What you will do =
Retype exactly the lines below, beginning with the first and ending with the line where "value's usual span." appears.

Data segment =
-- Opening Marker --
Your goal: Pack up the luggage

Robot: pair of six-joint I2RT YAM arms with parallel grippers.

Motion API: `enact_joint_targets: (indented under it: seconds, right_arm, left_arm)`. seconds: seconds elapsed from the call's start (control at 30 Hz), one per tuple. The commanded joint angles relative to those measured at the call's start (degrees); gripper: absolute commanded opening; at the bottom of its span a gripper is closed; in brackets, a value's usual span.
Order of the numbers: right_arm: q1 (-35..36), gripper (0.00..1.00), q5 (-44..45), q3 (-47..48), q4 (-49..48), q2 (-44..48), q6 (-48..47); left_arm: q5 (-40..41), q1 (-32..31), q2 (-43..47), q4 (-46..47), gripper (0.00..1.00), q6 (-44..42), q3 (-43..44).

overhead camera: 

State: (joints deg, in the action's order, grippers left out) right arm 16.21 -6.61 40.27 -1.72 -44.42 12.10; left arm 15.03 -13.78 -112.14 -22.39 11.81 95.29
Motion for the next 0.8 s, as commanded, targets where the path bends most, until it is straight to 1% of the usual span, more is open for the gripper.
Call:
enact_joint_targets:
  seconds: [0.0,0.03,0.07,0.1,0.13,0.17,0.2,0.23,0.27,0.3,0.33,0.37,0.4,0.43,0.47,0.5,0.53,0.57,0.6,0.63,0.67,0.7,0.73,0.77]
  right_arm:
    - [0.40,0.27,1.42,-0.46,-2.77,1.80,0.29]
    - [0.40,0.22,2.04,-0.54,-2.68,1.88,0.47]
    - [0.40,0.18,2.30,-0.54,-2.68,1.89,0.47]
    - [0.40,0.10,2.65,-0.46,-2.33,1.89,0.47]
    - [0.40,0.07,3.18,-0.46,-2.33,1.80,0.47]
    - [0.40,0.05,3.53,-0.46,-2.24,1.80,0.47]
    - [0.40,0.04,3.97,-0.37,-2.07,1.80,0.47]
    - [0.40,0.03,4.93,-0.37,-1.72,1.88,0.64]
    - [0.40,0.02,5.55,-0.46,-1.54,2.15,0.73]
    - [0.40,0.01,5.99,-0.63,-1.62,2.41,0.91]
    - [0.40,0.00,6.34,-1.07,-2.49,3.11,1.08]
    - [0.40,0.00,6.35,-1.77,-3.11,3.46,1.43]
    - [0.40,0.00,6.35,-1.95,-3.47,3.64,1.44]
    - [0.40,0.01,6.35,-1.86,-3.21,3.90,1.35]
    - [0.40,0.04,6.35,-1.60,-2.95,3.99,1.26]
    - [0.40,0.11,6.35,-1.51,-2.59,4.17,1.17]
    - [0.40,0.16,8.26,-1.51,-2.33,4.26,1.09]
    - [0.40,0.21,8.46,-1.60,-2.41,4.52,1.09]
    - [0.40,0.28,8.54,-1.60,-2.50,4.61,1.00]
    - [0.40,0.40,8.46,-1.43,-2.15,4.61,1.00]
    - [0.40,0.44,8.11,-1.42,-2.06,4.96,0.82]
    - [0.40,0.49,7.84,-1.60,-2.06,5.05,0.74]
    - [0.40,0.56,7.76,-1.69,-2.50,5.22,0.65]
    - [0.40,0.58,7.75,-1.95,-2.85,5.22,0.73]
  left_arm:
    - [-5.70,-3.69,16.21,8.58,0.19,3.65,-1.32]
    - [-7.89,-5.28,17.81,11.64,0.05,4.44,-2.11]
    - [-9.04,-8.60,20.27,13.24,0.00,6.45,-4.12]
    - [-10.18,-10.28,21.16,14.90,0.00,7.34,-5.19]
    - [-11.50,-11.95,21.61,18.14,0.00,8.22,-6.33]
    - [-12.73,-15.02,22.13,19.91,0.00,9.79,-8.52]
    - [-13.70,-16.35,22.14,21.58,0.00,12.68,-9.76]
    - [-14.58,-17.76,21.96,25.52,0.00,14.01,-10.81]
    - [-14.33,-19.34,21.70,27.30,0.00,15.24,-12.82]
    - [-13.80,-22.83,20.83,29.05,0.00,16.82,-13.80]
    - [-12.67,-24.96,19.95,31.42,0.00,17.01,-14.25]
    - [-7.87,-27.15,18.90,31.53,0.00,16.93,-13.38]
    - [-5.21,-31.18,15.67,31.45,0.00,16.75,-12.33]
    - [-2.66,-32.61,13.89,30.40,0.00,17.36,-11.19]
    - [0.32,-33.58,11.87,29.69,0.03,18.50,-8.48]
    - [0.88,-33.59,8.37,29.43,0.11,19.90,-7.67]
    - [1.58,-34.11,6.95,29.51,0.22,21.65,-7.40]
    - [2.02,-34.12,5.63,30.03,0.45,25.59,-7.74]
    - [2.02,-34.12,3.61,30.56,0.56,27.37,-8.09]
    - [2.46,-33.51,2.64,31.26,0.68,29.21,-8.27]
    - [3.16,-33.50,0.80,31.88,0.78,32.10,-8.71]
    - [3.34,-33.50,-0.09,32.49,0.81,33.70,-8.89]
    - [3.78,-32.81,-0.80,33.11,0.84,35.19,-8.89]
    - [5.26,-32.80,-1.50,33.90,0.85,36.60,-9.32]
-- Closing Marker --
Response to the exercise =
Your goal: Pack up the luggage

Robot: pair of six-joint I2RT YAM arms with parallel grippers.

Motion API: `enact_joint_targets: (indented under it: seconds, right_arm, left_arm)`. seconds: seconds elapsed from the call's start (control at 30 Hz), one per tuple. The commanded joint angles relative to those measured at the call's start (degrees); gripper: absolute commanded opening; at the bottom of its span a gripper is closed; in brackets, a value's usual span.

What was produced is the complete output.